Я и сейчас уже могу много больше, чем позволяю заметить со стороны.
139
Обмануть их не составляет большого труда. В тюрьме для детей – они называют это «ясли» – они смастерили теорию, согласно которой я люблю лежать на газетной бумаге потому, что она напоминает мне мою постель. Придурки.
Им в голову не приходит, что это для меня единственная возможность читать газеты. А мне надо выяснить, что и как изменилось в мире с того дня, как я шагнул за ту дверь. Какие правила теперь действуют – по прошествии стольких лет. Как надо себя вести. Информация – это власть.
Об актуальных событиях я уже осведомлён. Арно любит, когда я льну к нему, сидящему перед телевизором. Он думает, что я делаю это из любви. Иногда там показывают исторические передачи, но его они, к сожалению, не интересуют. И мне не хватает больших отрезков, чтобы прокинуть дугу через последние шестьдесят лет. Конечно, было бы проще, если бы у меня была книга об этом, но единственная книжка, к которой у меня есть доступ – это дневник, который Арно держит в моей комнате. Я иногда его почитываю, когда они думают, что я сплю. Но больше я ничего не могу, как не мог бы и любой другой годовалый ребёнок. Поэтому я остаюсь маленьким мальчиком, который любит играть с газетной бумагой.
Траляля.
У меня нет выбора, что здесь читать. Моё чтение зависит от случая. От пищеварения двух идиотских морских свинок.
Большая часть того, что я нахожу, неинтересна. Иногда я целые дни не обнаруживаю ничего полезного. Ни одной детальки для мозаики, из которой сложилась бы осмысленная картина мира. Статьи про каких-то певцов или киноактёров, которые так и норовят перекрыть друг друга в смехотворности нарядов. Любовные похождения одного политика. Новости спорта.

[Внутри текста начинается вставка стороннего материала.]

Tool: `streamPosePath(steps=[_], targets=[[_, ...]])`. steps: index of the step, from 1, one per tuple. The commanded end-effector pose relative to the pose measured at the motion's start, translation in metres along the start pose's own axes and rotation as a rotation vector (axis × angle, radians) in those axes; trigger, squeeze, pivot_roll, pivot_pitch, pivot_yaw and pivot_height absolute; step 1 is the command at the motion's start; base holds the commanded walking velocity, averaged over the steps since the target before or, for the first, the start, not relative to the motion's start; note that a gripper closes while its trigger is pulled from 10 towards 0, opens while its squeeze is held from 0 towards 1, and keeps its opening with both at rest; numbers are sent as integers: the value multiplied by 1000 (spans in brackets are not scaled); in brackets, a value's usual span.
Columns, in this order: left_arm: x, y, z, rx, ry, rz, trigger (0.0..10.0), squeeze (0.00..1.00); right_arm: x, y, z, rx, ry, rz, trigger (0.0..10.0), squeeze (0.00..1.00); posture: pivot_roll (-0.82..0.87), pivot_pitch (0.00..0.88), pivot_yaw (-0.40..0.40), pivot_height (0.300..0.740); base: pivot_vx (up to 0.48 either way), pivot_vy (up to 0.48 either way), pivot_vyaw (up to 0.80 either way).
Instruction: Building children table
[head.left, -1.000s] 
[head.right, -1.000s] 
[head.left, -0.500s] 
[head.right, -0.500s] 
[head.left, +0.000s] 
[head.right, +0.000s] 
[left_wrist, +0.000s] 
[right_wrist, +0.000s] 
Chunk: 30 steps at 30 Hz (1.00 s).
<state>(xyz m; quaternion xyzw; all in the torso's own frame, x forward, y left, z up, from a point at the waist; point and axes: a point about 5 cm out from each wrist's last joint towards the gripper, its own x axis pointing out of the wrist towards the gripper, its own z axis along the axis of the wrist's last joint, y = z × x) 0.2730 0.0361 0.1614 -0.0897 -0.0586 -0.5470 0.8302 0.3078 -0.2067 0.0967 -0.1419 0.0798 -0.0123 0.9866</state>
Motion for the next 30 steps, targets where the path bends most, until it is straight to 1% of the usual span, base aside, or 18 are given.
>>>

Скудость информации вынуждает меня делать выводы из побочных мелочей. Например, я обратил внимание, сколь многочисленны объявления о средствах диеты, и из этого я заключаю, что положение с питанием в основном хорошее. Но я не знаю, действительно ли это для определённой местности или для всего мира.
Однажды мне попался целый разворот с кулинарными рецептами. Они возбудили во мне такой аппетит, что при мысли о том, что меня ждёт в реальности в очередную кормёжку, я расплакался.
Воспитательницы всегда испытывают облегчение, когда я плачу. А то им страшновато, что я делаю это поразительно мало. Мне следовало бы вспоминать об этом чаще. Хотя так или иначе им всё равно не додуматься до того, что я не совсем тот, кого они видят перед собой. На это им никогда не хватит ума.